The ability to understand and reason... keenness and depth of perception, discernment or discrimination, extrasensory perception in practical matters. The ability to understand things... things with deeper meaning. But mainly the ability to understand and reason accordingly in a particular domain, as I like to call it, scholarly studies.

What if it can also mean the ability to understand why people do what they do, how to accept it, and how to move forward for your own good.

After we left the rooftop, I spent hours in my room, replaying Adrien's words until it felt like I was being suffocated in the room.

I found my way back to here, the rooftop. In fact, I dared to place my seat closer to the ledge.

Looking at the view in front of me, I find myself thinking about the word Acumen, wondering if it could describe me.

I don't know how my chain of thoughts reached this specific point and word, but it somehow did.

I wonder if I actually am... engineering acumen? Or maybe I'm a science or logic acumen.

I wish there was an accurate enough test to confirm all these sorts of things.

I focus on the beautiful skyline, the blue of the sky mixing with the blue of the lake, leaving a blended horizon behind with the Jet d'Eau standing in the middle.

The sun is starting to set, it's only a matter of minutes until complete darkness envelops this side of the world... if it wasn't for light and electricity.

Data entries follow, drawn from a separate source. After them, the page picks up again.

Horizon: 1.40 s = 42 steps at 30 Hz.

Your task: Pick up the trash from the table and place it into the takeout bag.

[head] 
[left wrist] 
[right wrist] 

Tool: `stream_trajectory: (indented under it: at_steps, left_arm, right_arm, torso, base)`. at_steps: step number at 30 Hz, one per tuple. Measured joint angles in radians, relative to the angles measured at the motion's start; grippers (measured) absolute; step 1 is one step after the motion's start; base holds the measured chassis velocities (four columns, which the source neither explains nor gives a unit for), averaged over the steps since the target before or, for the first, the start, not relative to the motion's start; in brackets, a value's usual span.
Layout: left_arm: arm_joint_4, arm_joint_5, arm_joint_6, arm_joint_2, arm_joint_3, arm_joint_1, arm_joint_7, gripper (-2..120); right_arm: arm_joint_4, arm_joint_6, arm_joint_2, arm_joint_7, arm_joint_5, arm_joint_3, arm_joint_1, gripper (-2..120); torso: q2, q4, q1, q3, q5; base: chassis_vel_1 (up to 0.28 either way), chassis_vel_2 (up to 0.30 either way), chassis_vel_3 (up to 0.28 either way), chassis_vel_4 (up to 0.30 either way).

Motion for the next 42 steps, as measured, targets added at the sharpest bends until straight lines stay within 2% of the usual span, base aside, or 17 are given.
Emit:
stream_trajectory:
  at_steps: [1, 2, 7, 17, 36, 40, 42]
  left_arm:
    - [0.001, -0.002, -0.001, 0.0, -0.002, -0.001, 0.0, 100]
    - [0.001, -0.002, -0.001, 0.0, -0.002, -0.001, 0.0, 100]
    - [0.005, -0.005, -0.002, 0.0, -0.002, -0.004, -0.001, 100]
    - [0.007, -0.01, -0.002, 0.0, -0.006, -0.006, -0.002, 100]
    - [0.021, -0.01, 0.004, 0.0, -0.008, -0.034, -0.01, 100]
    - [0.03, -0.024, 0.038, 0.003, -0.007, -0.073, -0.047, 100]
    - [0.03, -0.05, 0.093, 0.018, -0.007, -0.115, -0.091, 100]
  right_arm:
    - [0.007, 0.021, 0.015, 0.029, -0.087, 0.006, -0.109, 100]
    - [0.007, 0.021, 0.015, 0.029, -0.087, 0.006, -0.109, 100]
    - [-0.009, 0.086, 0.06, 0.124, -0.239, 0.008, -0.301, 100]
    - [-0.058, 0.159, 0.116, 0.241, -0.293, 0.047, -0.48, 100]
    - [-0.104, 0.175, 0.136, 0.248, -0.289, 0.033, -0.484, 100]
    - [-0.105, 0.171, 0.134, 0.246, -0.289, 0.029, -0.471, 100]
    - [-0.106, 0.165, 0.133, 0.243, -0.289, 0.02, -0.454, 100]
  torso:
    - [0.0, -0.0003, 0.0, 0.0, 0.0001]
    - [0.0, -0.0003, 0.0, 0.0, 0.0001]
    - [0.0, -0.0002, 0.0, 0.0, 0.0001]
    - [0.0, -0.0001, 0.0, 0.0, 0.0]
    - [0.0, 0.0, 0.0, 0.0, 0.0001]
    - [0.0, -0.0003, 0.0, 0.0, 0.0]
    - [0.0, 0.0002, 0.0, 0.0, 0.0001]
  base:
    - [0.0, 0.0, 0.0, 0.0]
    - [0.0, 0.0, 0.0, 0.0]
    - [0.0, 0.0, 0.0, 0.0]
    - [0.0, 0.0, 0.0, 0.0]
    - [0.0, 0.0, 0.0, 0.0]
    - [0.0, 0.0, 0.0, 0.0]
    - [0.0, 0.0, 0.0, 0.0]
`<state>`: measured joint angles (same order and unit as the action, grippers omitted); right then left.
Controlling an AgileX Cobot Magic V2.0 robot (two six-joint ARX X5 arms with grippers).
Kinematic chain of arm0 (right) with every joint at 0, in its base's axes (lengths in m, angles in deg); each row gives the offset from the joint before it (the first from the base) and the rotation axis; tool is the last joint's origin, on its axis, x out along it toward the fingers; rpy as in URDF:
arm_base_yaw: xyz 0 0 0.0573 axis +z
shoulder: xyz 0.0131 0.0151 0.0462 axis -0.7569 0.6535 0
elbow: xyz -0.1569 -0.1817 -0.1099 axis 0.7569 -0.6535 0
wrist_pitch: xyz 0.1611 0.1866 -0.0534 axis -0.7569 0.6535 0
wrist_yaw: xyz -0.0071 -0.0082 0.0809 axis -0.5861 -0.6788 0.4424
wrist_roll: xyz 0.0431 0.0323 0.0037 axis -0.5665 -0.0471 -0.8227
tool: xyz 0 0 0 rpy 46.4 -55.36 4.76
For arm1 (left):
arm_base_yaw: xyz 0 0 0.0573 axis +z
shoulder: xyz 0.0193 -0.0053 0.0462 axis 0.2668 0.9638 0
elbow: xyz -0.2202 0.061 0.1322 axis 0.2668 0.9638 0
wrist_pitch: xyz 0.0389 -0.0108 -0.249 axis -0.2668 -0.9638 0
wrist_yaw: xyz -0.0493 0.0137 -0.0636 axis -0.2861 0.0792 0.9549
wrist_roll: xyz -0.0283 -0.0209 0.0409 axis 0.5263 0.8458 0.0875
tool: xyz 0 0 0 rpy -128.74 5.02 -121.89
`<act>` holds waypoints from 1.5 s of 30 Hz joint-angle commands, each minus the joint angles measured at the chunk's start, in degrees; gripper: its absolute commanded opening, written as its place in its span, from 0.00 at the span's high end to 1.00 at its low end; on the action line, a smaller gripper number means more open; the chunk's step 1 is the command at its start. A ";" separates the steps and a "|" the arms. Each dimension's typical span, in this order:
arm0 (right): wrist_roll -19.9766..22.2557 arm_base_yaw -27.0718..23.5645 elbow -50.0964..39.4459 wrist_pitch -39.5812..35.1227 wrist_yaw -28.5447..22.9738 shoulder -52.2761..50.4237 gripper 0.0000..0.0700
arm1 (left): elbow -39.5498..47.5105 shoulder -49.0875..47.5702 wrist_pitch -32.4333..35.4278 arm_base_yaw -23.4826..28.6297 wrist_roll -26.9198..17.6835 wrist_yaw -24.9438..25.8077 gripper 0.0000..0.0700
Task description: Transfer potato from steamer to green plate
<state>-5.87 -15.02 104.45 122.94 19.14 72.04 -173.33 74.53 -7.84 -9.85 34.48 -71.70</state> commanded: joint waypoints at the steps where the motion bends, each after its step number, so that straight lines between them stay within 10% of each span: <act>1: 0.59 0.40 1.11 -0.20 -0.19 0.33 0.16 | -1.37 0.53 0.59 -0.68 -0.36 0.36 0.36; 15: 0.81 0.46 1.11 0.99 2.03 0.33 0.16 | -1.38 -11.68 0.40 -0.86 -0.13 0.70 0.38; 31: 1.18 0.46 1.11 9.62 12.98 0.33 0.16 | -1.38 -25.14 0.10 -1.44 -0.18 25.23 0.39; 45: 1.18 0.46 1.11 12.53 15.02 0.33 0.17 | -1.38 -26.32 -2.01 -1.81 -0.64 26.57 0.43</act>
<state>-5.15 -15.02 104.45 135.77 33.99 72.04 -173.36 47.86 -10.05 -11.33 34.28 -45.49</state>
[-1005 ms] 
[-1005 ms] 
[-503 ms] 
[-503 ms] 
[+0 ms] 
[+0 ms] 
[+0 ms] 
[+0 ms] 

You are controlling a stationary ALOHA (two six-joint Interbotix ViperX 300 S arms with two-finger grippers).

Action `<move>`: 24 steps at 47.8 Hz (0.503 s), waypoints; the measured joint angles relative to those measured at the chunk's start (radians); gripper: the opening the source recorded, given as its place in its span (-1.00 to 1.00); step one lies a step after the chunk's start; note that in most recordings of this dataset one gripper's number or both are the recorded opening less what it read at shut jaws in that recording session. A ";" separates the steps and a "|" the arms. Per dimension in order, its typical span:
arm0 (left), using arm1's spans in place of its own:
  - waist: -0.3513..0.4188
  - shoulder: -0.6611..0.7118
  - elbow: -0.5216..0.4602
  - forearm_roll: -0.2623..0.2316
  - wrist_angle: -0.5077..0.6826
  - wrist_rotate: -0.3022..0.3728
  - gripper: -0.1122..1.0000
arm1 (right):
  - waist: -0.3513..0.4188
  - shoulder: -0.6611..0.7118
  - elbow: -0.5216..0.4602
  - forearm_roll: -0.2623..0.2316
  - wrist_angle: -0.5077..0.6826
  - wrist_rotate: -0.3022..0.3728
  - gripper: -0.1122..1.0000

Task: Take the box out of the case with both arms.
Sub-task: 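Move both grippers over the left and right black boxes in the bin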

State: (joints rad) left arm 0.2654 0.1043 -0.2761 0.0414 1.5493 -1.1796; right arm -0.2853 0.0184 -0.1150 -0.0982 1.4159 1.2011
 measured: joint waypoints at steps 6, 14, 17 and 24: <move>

I still can't decide if I prefer sunset or sunrise. They're both beautiful in their own ways, choosing one would mean being unfair to the other.

The lights in different buildings are coming to life.

Life... death... Jaceon's death... my life.

I wish I had died that night.

I wish it was possible to swap lives. I'm pretty sure we were both at the same hospital that night, just in different wards.

Jaceon died because of me.

That is clear as a day, even in the midst of this pink and yellow sky with a setting sun.

No one would have noticed my death. Mom, dad, and Theo would've gotten used to it by a month, or maybe less.

Most importantly I didn't have to live this misery of a life.

I inhale sharply and press my beck to the chair, drawing my legs up. I hug my knees and try to focus on other things.

I put my chin on my knees, trying to push away those thoughts.

Adrien did the right thing... by telling me all of that. At least now I know I was at fault without realizing it.

I deserved being bullied and hated.

I still do.

I wish I was a different person.

A better person.

I wish things could change.

What if things were different? What if I had acted differently. Surely things would've been different. I don't dare to imagine how much though. I know I can't handle that.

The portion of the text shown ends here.